Please take the entries below from the first line through the line containing "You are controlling" and repeat them exactly, leaving out everything after.

Content starts

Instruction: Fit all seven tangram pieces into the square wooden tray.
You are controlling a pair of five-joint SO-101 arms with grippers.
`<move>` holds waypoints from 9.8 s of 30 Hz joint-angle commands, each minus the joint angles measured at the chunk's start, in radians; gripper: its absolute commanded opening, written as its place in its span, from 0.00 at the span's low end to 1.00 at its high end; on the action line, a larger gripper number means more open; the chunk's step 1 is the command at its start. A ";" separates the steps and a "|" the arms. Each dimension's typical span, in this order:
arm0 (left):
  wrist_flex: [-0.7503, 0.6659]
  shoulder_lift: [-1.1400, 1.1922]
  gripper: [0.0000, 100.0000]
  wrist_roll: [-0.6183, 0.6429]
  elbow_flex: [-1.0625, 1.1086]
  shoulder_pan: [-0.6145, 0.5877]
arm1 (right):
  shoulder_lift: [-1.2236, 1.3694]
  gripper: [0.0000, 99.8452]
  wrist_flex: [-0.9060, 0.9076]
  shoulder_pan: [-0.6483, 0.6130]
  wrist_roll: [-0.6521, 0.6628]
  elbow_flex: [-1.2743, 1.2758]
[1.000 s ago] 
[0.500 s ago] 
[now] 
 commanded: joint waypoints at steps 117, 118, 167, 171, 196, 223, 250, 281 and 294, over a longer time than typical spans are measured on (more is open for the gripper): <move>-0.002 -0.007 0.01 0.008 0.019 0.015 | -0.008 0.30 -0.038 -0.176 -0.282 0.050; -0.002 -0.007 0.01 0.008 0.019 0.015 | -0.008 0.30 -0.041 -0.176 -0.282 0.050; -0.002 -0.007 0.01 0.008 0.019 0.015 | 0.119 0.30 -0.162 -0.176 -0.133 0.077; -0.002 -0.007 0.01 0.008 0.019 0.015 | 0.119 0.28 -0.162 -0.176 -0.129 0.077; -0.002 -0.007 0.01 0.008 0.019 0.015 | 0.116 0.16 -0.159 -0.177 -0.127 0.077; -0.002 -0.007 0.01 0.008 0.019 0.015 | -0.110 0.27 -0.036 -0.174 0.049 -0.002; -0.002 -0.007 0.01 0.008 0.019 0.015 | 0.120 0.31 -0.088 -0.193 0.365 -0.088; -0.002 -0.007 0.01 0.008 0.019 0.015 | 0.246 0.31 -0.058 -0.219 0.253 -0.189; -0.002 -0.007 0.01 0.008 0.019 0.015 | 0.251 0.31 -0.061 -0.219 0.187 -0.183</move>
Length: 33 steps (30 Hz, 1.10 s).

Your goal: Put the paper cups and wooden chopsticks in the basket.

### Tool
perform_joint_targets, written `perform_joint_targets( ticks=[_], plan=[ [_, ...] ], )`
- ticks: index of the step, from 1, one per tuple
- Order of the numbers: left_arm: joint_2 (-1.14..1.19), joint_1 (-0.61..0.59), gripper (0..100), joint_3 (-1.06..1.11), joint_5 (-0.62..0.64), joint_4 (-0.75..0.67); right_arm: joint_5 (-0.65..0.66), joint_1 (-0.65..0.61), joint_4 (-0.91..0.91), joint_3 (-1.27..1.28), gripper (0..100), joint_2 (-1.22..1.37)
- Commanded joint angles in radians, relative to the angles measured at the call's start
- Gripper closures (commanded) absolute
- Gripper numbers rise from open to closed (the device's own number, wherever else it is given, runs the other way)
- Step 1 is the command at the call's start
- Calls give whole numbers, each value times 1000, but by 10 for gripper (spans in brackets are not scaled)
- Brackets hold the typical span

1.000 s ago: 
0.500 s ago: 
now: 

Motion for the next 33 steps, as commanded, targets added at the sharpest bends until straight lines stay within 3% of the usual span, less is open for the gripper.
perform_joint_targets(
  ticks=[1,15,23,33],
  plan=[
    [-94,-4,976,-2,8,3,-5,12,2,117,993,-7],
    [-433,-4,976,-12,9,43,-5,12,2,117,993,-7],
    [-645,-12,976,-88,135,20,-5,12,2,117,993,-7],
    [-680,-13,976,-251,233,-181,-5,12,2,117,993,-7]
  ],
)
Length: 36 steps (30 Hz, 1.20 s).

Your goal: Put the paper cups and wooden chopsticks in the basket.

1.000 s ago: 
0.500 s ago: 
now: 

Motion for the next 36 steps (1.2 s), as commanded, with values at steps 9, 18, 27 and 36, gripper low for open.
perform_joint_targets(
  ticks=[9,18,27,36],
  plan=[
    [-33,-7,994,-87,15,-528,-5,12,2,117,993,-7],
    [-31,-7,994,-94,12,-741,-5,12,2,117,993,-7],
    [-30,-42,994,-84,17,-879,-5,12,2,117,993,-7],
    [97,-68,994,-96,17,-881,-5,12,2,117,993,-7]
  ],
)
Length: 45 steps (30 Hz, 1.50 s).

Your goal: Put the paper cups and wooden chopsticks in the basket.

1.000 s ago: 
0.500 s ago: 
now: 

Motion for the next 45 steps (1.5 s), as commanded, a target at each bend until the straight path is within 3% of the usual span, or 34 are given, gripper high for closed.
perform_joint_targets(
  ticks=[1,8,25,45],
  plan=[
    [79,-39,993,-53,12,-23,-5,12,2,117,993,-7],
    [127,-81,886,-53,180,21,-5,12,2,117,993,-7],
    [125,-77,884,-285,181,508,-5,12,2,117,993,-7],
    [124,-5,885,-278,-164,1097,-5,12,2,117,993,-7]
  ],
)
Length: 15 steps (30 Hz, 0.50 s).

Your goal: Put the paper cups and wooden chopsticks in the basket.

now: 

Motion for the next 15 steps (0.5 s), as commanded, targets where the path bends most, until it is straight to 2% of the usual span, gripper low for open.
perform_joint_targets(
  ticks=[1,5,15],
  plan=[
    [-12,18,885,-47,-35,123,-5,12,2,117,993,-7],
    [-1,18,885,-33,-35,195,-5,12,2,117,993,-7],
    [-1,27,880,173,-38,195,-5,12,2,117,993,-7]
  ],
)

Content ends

ANSWER AREA:
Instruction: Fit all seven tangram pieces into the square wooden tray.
You are controlling a pair of five-joint SO-101 arms with grippers.

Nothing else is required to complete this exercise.